**Problem to work on:**
Among the records below, determine how many lines have the word "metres" in them; output only the number.

(Data entries)
▶

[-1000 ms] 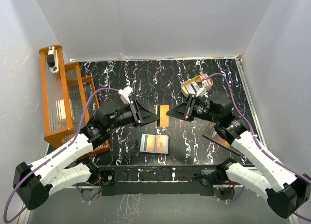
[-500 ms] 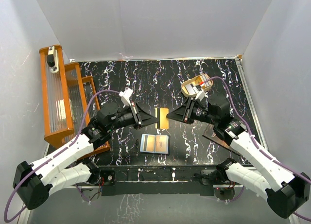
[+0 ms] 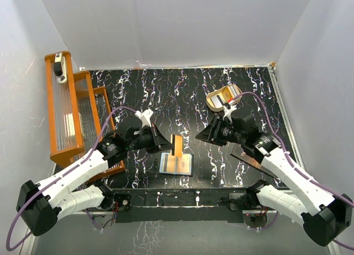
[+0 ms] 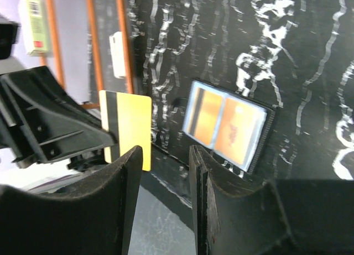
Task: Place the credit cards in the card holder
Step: Pick up the credit card from the storage box.
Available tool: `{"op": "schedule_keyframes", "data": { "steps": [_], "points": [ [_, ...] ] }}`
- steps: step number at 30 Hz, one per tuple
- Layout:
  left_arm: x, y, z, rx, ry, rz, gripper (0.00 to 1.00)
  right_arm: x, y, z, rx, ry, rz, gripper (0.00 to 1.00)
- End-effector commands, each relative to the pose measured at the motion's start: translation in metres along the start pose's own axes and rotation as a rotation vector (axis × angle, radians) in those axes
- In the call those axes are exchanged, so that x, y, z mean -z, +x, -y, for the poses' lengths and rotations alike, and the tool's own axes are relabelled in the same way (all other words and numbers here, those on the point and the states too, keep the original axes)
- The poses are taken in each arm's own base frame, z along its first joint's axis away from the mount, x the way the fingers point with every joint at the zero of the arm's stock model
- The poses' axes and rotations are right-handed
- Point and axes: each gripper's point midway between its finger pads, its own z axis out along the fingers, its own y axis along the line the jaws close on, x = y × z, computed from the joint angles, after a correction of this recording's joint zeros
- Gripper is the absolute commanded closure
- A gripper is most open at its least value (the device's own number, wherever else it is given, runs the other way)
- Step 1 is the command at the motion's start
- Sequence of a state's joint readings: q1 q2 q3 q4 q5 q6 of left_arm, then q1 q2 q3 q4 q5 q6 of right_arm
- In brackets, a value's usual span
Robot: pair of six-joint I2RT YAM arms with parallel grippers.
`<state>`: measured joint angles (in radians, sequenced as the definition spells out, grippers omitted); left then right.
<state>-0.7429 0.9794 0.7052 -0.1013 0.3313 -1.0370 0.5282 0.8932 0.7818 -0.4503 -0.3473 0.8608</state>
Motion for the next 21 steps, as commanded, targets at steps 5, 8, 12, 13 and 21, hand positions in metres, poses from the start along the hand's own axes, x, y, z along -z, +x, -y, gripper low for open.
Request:
{"op": "schedule_keyframes", "data": {
  "steps": [5,8,12,13,21],
  "points": [
    [-0.006,0.021,-0.035,-0.070,-0.114,-0.107,1.00,-0.016,0.010,0.043,-0.011,0.158,-0.024,0.61],
    [-0.014,0.033,-0.054,-0.059,-0.151,-0.168,1.00,-0.025,0.020,0.057,-0.030,0.186,-0.059,0.60],
    [-0.022,0.043,-0.064,-0.044,-0.144,-0.207,1.00,-0.037,0.032,0.068,-0.034,0.219,-0.103,0.57],
    [-0.023,0.043,-0.068,-0.045,-0.153,-0.207,1.00,-0.039,0.035,0.070,-0.035,0.227,-0.110,0.57],
    [-0.027,0.049,-0.089,-0.047,-0.222,-0.234,1.00,-0.064,0.059,0.080,-0.032,0.260,-0.173,0.55]
  ]
}}
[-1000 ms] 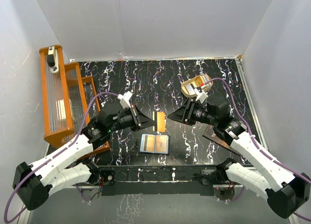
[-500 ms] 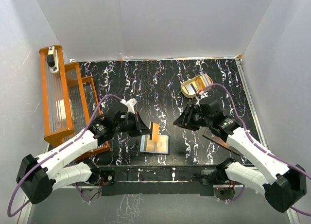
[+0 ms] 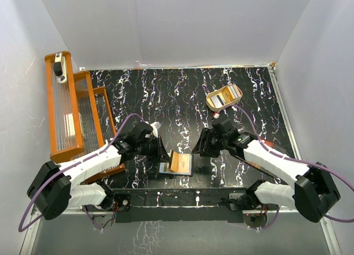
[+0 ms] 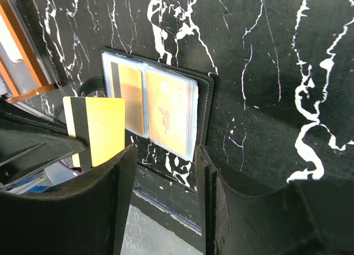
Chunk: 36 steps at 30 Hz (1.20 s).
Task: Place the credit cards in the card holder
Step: Pick up the credit card from the storage box, then insert the credit card into the card holder.
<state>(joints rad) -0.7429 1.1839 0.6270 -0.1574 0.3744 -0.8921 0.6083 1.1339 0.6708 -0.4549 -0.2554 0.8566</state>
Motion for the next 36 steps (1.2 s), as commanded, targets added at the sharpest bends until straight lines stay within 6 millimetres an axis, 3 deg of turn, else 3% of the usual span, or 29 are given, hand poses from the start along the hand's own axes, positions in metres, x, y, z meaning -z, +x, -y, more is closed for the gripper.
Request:
{"op": "schedule_keyframes", "data": {
  "steps": [1,10,20,29,36],
  "points": [
    [-0.001,0.003,0.000,-0.024,0.012,-0.016,1.00,-0.016,-0.004,-0.012,0.025,-0.022,0.025,0.55],
    [-0.006,0.004,-0.012,0.043,-0.027,0.011,1.00,-0.044,0.001,-0.009,0.062,0.056,-0.023,0.58],
    [-0.011,0.005,-0.016,0.053,-0.030,0.001,1.00,-0.070,0.013,0.009,0.135,0.141,-0.076,0.59],
    [-0.014,0.007,-0.021,0.061,-0.045,-0.008,1.00,-0.073,0.019,0.027,0.206,0.192,-0.093,0.77],
    [-0.016,0.006,-0.024,0.081,-0.041,-0.012,1.00,-0.076,0.023,0.030,0.225,0.190,-0.102,0.83]
  ]
}}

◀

**Output:**
3